Exercise goal: Print the whole listing again exactly as it stands, leaving out any images.

=== Supplied material ===

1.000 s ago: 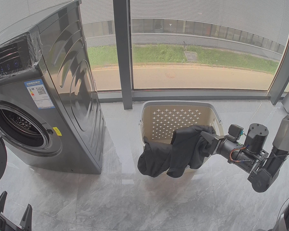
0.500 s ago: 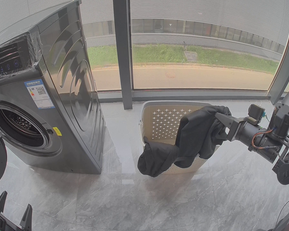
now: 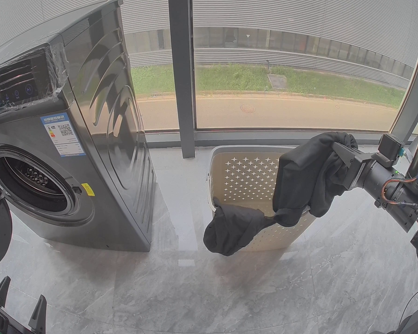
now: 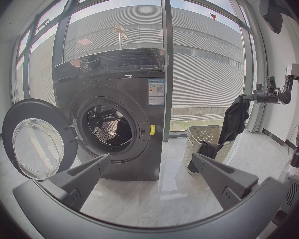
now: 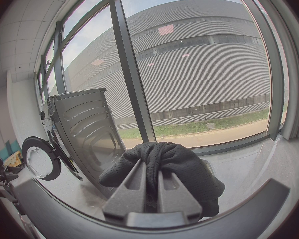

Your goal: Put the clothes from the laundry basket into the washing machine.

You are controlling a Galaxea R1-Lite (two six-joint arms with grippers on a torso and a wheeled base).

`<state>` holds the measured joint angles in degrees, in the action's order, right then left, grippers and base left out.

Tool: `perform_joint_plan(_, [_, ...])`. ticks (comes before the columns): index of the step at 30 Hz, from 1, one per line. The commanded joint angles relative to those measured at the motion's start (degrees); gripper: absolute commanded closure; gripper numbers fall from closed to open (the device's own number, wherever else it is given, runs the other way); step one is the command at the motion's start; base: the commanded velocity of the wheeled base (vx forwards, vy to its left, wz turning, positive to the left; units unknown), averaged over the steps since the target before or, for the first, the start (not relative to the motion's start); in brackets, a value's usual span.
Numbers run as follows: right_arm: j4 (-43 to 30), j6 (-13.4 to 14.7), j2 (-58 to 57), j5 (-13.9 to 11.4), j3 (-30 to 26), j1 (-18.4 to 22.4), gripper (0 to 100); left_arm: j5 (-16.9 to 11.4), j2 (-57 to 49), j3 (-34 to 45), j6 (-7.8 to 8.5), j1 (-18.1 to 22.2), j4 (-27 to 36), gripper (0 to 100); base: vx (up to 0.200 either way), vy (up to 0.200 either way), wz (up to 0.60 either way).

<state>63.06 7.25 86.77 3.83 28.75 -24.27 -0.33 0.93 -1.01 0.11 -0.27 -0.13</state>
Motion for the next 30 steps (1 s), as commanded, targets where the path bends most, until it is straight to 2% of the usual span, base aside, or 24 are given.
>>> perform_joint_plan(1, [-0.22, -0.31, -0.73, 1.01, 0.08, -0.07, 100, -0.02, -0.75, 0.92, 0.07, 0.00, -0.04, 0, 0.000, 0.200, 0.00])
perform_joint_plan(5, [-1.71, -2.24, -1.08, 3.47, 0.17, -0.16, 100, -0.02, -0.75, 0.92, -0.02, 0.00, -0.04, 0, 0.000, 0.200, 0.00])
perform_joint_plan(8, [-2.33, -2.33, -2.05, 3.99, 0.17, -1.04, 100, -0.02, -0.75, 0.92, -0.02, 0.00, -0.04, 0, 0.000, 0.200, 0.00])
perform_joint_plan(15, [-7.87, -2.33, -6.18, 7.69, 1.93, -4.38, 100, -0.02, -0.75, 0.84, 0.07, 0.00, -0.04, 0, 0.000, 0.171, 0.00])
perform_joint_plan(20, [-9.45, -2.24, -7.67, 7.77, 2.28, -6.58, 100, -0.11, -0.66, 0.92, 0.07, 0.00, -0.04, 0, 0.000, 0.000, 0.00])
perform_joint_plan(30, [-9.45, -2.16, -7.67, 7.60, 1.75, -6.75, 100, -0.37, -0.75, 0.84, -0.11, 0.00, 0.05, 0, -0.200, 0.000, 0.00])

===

Answer for this exercise:
1.000 s ago: 
0.500 s ago: 
now: 
now: 
now: 

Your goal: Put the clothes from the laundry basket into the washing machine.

You are controlling a Galaxea R1-Lite (two six-joint arms with grippers on a torso and a wheeled base).

`<state>` holds the measured joint angles in degrees, in the action's order, right then left, grippers and base left out.

Tool: `perform_joint_plan(_, [_, ...])`. ticks (comes before the columns): index of the step at 30 Hz, from 1, one per line. The commanded joint angles relative to those measured at the motion's start (degrees); gripper: absolute commanded closure; gripper numbers fall from closed to open (the device's own number, wherever else it is given, runs the other way); step one is the command at the motion's start; base: the commanded velocity of the wheeled base (vx forwards, vy to its left, wz turning, positive to the left; units unknown), averaged over the steps since the target before or, for the first, the start (not relative to the motion's start); in brackets, a value's usual span.
Numbers run as follows: right_arm: j4 (-43 to 30), j6 (-13.4 to 14.7), j2 (-58 to 57), j5 (-13.9 to 11.4), j3 (-30 to 26), j1 (-18.4 to 22.4), gripper (0 to 100); left_arm: j5 (-16.9 to 11.4), j2 (-57 to 49), j3 (-34 to 45), j6 (-7.8 to 8.5), j1 (-18.1 to 22.2), j4 (-27 to 36), gripper (0 to 100); base: vx (up to 0.200 either way), vy (up to 0.200 either way), wz (up to 0.60 either way).

<state>63.06 7.25 86.77 3.83 28.75 -24.27 -0.33 0.93 -1.01 0.11 -0.27 -0.13</state>
Motion for the next 30 steps (1 s), as commanded, targets where the path bends most, until it is straight to 2% of the usual span, base aside, or 24 are given.
>>> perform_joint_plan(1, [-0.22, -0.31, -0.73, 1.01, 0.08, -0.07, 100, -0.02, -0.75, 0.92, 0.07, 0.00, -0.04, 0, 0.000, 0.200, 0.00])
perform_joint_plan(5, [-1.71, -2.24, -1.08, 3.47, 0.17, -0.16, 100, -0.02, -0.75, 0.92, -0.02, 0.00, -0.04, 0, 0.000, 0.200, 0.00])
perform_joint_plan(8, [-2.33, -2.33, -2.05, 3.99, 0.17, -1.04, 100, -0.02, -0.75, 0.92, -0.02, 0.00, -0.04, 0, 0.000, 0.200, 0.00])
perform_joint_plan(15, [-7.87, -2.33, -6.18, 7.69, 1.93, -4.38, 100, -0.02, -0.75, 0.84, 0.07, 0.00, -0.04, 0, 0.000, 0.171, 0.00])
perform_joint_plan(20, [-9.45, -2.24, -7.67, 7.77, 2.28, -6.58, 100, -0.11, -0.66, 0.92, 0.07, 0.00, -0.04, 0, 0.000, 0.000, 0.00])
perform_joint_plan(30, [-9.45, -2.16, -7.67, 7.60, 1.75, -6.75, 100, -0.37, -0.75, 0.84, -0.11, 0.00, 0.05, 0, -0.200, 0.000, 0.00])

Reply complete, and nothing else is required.